A few concise takeaways

• The capacitor across the ignition points is the tool that minimizes arcing in magnetos.

• It stores a little energy and releases it at the critical moment, smoothing the transition when the points open.

• Other components like diodes, resistors, and coils play essential roles in broader electrical systems, but they don’t perform the same arc-suppressing job the capacitor does in this specific setup.

• Maintenance-minded pilots and technicians keep ignition systems reliable by paying attention to capacitor health and proper wiring across the points.
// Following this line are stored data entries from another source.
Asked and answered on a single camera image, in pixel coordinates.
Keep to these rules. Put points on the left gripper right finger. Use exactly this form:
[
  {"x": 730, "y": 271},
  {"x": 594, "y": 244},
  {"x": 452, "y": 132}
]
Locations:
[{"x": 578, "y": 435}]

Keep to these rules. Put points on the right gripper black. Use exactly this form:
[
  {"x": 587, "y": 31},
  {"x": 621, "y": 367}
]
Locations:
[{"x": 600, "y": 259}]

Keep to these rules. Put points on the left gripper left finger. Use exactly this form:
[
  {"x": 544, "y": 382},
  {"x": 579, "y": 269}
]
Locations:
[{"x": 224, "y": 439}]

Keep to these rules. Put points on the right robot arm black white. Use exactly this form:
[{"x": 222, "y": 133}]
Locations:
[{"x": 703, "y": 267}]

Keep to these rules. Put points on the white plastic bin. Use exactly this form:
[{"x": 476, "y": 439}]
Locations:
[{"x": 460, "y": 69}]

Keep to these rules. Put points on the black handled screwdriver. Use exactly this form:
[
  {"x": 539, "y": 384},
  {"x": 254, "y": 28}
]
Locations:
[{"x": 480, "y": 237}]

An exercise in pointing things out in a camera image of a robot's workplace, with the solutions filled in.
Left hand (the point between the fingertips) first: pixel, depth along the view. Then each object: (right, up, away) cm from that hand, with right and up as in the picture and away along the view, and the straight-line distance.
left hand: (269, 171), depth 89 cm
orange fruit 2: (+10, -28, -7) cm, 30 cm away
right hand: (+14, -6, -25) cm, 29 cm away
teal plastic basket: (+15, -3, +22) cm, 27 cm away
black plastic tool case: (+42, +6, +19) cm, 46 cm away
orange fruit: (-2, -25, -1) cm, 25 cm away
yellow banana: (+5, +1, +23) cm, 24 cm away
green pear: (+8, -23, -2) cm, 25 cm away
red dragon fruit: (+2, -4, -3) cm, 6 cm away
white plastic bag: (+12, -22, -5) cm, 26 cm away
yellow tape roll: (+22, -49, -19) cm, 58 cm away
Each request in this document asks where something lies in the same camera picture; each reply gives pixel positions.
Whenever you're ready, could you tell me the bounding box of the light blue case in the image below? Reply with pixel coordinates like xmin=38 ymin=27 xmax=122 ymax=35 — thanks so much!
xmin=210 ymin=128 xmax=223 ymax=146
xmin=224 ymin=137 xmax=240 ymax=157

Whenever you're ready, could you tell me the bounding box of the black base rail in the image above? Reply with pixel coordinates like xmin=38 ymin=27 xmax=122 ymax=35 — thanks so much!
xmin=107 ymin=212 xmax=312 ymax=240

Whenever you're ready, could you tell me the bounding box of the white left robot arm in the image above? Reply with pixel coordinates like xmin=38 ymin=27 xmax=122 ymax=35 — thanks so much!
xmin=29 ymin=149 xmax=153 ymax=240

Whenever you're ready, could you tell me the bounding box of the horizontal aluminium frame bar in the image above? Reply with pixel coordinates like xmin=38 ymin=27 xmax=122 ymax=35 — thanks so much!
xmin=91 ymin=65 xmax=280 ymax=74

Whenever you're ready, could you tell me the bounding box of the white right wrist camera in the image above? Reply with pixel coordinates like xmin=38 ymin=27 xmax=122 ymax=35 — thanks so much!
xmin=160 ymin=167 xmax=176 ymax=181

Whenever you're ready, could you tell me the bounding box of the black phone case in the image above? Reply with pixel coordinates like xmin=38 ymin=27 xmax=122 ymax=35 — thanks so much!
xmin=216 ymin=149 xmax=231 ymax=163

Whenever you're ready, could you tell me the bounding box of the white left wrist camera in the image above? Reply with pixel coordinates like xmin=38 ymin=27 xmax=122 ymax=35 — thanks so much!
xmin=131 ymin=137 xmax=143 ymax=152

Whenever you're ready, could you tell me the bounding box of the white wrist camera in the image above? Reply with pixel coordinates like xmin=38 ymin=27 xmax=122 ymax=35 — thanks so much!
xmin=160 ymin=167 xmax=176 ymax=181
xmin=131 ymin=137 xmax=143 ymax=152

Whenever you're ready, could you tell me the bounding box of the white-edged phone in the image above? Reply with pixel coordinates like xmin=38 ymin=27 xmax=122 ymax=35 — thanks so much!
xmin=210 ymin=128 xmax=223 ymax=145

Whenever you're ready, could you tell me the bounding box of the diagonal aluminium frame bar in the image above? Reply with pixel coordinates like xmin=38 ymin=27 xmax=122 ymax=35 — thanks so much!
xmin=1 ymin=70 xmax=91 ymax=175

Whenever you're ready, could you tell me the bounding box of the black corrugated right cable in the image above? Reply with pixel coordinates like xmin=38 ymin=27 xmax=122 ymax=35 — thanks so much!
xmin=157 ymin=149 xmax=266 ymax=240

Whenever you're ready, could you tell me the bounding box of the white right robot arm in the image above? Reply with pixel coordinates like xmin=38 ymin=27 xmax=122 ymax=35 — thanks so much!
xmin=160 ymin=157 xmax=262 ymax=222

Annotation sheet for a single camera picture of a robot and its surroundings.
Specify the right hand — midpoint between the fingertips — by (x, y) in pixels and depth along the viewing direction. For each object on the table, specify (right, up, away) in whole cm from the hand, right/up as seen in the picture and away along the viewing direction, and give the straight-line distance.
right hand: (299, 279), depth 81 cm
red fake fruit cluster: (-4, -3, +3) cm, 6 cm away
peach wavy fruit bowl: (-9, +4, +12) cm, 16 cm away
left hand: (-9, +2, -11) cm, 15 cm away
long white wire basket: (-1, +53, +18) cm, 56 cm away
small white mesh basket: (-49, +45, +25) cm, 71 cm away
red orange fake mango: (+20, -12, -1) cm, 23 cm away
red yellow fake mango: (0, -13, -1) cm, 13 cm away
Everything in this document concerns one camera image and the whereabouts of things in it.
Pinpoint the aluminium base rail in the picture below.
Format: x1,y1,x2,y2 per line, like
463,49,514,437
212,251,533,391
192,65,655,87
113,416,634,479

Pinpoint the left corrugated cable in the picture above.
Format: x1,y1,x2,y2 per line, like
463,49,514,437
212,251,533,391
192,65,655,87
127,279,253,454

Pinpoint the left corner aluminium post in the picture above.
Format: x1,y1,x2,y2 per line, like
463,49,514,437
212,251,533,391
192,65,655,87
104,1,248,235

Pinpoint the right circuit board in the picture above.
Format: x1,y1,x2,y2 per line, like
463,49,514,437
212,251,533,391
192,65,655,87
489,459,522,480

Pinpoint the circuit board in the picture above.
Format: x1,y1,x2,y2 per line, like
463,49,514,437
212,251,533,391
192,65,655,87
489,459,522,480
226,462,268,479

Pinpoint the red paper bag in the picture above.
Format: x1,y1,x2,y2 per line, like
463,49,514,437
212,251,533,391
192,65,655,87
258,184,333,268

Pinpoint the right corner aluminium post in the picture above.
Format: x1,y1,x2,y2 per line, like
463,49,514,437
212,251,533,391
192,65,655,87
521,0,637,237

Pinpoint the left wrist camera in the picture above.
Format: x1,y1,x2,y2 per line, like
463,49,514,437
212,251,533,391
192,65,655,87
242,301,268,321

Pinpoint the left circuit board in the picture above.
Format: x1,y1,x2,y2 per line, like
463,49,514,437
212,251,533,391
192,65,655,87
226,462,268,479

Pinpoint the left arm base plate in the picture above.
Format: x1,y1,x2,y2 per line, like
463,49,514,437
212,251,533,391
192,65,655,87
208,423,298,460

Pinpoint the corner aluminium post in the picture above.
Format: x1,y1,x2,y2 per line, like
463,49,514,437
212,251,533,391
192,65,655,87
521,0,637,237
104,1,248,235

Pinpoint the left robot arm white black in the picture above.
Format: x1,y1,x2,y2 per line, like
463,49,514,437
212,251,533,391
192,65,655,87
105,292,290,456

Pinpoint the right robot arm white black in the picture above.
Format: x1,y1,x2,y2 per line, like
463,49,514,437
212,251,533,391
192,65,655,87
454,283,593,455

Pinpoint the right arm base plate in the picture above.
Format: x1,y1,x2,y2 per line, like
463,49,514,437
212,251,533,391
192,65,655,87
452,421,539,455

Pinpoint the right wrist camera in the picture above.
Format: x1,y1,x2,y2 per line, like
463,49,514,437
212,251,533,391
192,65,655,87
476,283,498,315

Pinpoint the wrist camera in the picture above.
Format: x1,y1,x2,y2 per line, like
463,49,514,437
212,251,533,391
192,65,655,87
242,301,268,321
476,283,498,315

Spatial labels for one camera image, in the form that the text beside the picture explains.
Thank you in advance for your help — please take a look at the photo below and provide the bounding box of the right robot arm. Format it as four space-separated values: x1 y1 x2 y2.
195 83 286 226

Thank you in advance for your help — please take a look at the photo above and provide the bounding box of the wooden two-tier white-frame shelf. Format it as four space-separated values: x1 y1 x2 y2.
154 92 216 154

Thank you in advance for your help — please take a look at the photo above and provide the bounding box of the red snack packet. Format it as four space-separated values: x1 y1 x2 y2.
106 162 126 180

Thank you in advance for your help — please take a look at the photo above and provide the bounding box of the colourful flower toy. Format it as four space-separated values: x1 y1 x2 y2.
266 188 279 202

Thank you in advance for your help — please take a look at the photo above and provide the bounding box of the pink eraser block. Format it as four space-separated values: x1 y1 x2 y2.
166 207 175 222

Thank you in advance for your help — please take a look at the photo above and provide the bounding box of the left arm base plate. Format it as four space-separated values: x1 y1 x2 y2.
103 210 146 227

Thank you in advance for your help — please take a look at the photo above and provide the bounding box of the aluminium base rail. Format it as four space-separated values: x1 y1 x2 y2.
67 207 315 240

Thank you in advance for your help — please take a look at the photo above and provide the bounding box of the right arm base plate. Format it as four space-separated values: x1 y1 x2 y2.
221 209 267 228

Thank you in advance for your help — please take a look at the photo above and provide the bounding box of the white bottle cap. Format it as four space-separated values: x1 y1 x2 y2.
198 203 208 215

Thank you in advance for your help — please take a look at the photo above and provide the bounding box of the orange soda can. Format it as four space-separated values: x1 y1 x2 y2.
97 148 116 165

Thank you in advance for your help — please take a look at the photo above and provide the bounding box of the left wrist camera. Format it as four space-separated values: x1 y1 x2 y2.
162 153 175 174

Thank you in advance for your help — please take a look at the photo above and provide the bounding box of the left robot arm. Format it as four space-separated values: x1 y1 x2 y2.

A final thought to keep curiosity alive

Ignition systems are a great reminder that aviation tech blends elegance with practicality. You don’t need a giant gadget to solve a stubborn problem—you need the right part placed in the right place, at the right moment. The capacitor’s role in a magneto is a perfect example of that principle in action. It’s a small component with a big impact, quietly keeping the spark reliable so the engine can sing through takeoffs, climbs, and cruising legs without an unnecessary hiccup.

If you’re exploring the world of magnetos and ignition systems, that capacitor across the points is a useful spotlight. It’s a reminder that a lot of aviation’s reliability comes down to thoughtful, precise engineering—where even a tiny part can make a meaningful difference in performance and safety. And yes, that little capacitor is one of those unsung heroes you’ll come to appreciate as you dive deeper into Powerplant topics.